Most of living with grief requires baby steps -- minute by minute, hour by hour, day by day. That's a difficult reality for the likes of me, who has trouble turning off planning mode.

These baby steps, though, protect me from the big picture. When I tell myself that we will get through today without Steve by right here in the house (which I clarify because, yes, he is always with us but that's not what I'm writing about here), well, we get through today. It's what we do -- not in a rote or robotic way but mostly with joy and cheer.

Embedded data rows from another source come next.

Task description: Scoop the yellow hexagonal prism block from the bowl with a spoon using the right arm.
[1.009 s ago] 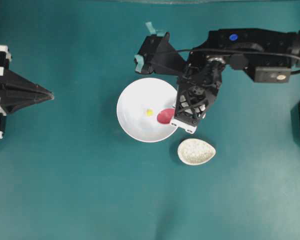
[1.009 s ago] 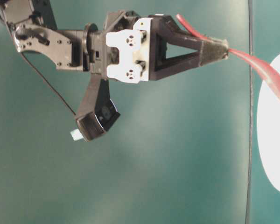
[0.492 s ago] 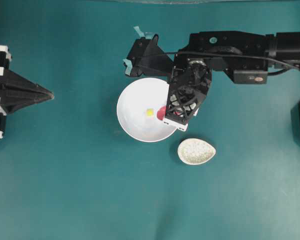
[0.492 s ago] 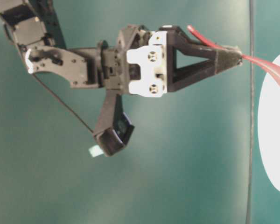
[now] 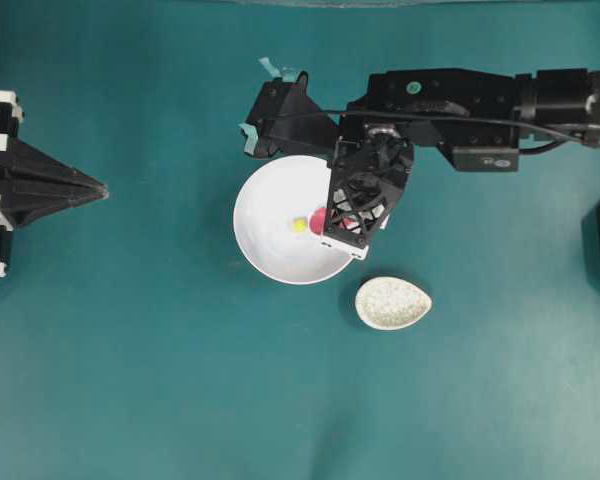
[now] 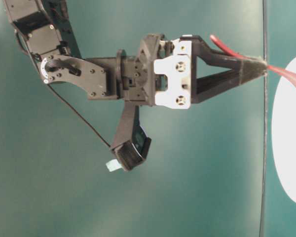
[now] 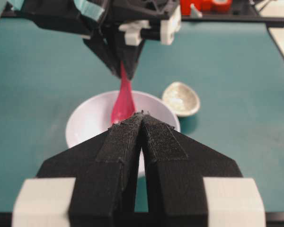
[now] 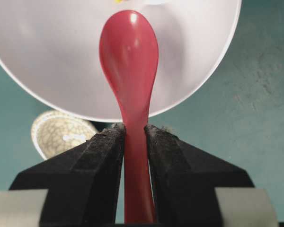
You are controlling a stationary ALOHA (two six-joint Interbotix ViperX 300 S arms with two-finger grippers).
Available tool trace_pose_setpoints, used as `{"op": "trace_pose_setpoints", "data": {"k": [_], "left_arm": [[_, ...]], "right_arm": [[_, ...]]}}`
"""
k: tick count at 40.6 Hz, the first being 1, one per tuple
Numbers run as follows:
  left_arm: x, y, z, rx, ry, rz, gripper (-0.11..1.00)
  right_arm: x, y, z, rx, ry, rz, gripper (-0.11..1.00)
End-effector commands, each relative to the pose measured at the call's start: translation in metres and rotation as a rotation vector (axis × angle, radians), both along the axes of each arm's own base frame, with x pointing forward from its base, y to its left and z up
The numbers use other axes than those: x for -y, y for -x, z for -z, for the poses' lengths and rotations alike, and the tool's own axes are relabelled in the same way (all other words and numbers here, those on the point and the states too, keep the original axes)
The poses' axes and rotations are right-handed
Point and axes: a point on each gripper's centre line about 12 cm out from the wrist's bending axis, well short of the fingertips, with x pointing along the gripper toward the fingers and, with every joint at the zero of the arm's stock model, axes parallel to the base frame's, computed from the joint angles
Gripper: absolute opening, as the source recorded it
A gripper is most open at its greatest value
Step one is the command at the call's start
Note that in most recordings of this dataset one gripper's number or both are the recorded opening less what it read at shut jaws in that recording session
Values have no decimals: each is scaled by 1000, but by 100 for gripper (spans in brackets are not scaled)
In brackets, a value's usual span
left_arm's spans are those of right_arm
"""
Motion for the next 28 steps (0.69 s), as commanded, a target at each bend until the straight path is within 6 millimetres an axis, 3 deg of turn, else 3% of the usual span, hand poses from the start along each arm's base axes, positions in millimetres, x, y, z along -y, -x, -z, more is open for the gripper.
{"op": "trace_pose_setpoints", "data": {"k": [1,28], "left_arm": [[0,-2,-8,23,-2,0,0],[0,-1,-8,20,-2,0,0]], "right_arm": [[1,-4,-11,36,8,0,22],[4,-19,9,81,17,-7,22]]}}
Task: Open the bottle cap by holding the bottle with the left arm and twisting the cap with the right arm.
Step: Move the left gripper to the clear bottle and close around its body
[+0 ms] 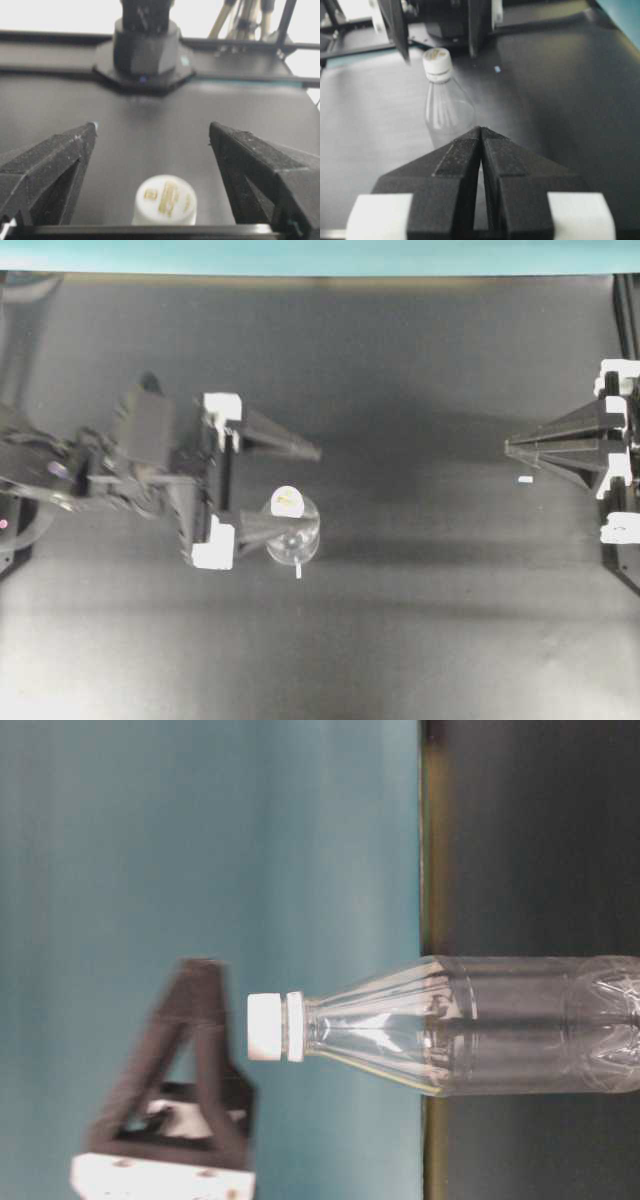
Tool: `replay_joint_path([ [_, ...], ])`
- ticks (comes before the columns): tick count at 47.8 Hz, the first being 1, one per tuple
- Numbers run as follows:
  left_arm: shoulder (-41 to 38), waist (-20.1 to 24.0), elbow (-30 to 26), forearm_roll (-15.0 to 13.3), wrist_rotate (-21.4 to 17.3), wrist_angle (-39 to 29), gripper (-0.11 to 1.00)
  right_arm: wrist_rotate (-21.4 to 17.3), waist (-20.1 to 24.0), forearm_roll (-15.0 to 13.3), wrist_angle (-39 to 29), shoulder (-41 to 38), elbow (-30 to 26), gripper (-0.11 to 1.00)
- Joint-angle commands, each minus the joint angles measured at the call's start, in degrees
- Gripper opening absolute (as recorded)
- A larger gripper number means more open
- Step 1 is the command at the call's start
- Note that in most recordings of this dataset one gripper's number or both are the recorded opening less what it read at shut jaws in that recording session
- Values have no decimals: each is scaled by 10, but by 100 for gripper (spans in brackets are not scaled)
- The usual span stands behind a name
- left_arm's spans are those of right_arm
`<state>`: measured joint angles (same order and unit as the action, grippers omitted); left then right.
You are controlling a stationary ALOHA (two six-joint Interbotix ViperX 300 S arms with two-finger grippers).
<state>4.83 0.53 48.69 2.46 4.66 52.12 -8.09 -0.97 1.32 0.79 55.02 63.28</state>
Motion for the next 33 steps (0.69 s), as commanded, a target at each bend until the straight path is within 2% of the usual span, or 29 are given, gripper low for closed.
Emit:
replay_joint_path([
  [1,-22,0,1,2,1,34,98,-27,-6,2,2,-2,-14,-1],
  [11,-66,-18,12,1,-1,87,98,-62,-6,2,2,-2,-15,-1],
  [19,-105,-32,18,1,-1,87,98,-76,-7,2,2,-2,-17,-1],
  [33,-187,-29,20,1,4,86,98,-91,-11,2,1,-3,-19,-1],
])
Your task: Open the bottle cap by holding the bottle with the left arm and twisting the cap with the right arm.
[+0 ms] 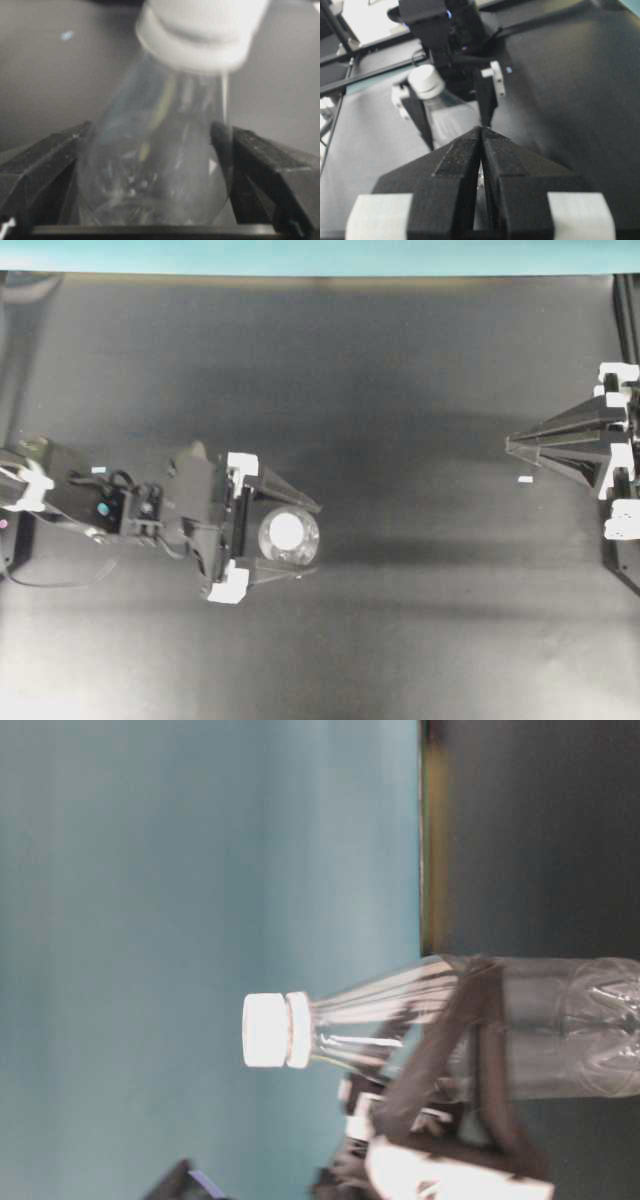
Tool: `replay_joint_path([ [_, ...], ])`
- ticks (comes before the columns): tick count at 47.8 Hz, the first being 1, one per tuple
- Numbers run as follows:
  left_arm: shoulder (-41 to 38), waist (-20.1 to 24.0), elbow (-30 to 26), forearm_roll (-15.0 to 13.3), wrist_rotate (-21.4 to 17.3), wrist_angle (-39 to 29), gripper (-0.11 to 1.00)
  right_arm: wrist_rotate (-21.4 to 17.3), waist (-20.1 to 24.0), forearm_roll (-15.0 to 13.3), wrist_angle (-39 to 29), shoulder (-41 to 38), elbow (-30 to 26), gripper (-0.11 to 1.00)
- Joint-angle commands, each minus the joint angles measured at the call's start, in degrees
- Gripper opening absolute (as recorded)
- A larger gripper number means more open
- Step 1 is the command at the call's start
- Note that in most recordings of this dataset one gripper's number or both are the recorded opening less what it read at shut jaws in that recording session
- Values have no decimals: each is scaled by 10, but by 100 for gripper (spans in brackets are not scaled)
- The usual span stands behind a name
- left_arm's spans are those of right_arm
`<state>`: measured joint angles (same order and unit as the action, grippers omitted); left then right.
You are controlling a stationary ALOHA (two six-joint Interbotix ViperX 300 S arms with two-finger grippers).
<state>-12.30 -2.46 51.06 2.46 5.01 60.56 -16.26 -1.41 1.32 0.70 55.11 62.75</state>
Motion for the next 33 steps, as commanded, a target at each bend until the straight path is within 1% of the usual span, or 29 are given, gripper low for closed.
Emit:
replay_joint_path([
  [1,-21,2,-4,1,3,2,98,-11,-6,2,2,-4,-14,-1],
  [8,-37,8,-3,1,16,2,98,-18,-6,2,-2,-5,-14,-1],
  [18,-38,10,-4,1,16,-9,97,-21,-5,2,-4,-5,-14,-1],
  [22,-38,10,-6,1,16,-17,97,-22,-6,3,-15,-5,-15,-1],
  [27,-38,10,-11,1,16,-35,94,-33,-5,10,-51,-11,-21,-1],
  [30,-37,8,-16,1,10,-48,88,-40,-3,11,-82,-18,-33,-1],
  [33,-37,6,-19,1,6,-58,81,-44,2,11,-132,-31,-54,-1],
])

Monday through Friday, the three of us wake up, eat breakfast, pack for school. Cooper and Katie go to school, and I exercise, work, run errands, take care of the house, volunteer, meet friends for coffee and more. Then they come home, and we attend to homework, appointments, playing, dinner, bath time, story time and bed. I work some more, watch TV, read, play Words with Friends on my iPhone.

Repeat.

The weekends are predictable in their own way: birthday parties, soccer games, church, Sunday school, piano lessons, an occasional play or museum visit, grocery shopping.

Repeat.

(In fact, today Katie mused on the drive home from piano: "You know what life is? It's a lot of sitting, walking, watching, playing, standing and having fun. And eating and drinking.")

Steve's absence is present during all of these motions. The triggers surround us -- as they should be. Steve's sink in the master bathroom is still "Daddy's sink" -- complete with his last toothbrush. Photos in every room of the house. Warm memories at every turn.

Still, there are moments when I allow myself to think "big picture," like today on the drive home from church.

This isn't a temporary condition. (At least not on earth.) Steve isn't away somewhere, hiding out, plotting his return.

In those moments, when it hits me all over again, tears well in my chest and fall from my eyes. I'll think, "Why on earth, Tyra, are you realizing this all over again? You live with this every day."

Then I remember how we live, often taking baby steps to get through each day, and remember the protection that provides. And I, the kind of planner who probably annoys others, give thanks for the occasional blind spot of the big picture.

And, of course, I give thanks for these two incredible children.